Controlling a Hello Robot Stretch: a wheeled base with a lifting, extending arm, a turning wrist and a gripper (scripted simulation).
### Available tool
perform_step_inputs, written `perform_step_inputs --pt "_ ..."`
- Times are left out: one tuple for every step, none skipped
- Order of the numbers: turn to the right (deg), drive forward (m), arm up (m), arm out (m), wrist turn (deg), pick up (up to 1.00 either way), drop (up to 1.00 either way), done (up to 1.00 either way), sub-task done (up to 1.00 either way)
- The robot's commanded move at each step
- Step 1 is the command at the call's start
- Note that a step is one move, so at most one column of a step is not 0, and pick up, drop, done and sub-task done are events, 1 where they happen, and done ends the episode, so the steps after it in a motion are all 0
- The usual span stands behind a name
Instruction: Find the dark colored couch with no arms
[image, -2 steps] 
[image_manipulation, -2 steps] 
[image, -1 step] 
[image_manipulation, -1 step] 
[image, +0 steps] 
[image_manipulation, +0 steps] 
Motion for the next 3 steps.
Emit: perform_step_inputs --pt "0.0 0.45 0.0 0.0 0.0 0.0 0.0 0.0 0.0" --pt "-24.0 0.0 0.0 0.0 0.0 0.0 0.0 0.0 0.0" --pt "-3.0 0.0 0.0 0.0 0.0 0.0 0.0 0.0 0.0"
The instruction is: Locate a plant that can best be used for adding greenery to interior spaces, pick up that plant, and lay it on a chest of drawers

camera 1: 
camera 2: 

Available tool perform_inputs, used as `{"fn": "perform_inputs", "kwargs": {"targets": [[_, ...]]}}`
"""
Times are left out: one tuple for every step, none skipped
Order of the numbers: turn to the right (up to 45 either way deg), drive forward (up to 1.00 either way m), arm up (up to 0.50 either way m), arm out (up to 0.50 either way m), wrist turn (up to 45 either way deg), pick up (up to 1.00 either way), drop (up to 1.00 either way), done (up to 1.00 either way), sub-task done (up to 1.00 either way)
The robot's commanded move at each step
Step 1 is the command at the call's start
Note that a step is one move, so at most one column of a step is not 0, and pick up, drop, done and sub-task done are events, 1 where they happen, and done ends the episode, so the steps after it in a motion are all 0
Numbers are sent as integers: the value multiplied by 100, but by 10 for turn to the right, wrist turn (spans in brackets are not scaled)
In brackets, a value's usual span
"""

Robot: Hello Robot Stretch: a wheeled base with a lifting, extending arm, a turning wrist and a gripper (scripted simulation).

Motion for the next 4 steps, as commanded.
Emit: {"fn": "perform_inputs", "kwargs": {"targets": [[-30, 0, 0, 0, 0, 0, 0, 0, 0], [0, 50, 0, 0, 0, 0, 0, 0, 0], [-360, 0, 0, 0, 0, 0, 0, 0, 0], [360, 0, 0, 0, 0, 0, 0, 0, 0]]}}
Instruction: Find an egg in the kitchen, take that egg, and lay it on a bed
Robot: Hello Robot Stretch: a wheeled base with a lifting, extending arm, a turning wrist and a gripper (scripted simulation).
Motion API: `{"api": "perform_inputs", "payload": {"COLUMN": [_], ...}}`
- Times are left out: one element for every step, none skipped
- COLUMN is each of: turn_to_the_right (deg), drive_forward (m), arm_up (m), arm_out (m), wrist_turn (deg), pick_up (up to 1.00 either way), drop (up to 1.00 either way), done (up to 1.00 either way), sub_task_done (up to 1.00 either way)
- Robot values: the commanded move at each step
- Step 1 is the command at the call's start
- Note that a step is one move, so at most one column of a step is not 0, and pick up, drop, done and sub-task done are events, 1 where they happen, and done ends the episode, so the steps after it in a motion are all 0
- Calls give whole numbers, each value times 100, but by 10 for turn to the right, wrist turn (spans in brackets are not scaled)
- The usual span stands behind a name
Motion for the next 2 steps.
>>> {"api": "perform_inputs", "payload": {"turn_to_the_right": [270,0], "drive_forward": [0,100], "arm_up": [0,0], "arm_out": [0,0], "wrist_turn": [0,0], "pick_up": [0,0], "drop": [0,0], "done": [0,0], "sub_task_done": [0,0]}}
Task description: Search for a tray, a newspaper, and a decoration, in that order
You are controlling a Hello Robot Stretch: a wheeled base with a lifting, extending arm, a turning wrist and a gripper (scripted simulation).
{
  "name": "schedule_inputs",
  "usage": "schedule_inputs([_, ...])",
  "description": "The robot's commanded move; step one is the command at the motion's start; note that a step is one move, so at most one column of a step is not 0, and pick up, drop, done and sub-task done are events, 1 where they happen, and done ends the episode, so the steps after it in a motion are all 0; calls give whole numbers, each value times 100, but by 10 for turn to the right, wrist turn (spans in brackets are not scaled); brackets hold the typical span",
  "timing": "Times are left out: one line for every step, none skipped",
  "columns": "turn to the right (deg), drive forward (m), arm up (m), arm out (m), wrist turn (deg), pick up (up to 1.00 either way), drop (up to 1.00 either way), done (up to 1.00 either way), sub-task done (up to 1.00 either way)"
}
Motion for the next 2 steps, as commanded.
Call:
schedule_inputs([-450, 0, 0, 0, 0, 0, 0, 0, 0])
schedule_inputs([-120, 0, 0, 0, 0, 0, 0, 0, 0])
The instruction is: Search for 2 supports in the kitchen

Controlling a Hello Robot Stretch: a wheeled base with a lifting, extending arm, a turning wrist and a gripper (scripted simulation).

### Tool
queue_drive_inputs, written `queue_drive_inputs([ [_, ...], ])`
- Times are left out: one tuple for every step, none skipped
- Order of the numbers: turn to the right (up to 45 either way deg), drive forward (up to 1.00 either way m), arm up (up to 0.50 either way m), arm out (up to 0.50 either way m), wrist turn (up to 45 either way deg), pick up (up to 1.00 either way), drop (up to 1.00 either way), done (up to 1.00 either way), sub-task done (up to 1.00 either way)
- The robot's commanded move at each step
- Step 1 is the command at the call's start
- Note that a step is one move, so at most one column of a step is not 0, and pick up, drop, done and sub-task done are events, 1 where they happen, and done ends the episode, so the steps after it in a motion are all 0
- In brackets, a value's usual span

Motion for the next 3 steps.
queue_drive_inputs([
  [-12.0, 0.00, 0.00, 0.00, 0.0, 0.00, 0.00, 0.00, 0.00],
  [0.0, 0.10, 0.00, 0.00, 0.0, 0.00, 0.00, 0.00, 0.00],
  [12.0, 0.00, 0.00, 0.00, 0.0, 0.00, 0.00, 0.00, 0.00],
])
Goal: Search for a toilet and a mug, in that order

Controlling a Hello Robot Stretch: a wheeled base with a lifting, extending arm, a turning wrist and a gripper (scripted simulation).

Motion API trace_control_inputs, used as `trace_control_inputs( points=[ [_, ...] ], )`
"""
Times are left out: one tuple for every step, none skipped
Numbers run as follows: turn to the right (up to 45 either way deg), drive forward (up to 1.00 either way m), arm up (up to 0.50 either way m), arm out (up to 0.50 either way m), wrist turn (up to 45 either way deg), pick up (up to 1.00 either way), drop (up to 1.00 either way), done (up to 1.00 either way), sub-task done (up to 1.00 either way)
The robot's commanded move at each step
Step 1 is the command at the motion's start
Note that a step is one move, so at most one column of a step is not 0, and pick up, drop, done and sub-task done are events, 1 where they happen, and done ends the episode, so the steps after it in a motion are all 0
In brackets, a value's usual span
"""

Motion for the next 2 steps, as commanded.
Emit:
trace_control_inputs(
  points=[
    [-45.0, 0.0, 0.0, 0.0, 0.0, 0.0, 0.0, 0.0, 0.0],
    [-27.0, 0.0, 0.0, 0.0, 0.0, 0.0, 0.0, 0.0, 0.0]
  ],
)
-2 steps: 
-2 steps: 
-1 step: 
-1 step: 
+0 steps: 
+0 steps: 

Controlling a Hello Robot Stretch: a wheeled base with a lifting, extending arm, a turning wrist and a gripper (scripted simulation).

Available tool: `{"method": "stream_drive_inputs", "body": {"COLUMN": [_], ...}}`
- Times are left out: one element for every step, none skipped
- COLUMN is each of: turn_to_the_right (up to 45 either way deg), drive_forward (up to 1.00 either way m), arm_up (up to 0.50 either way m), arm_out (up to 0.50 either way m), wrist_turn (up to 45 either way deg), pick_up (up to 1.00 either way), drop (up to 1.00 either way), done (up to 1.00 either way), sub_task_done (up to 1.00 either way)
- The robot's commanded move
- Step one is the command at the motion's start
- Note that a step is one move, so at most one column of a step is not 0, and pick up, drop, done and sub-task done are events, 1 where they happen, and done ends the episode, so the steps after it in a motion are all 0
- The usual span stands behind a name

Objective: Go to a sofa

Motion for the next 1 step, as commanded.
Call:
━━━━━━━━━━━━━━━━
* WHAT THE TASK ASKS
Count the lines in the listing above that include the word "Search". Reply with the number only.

* RESULT OF THIS EXERCISE
3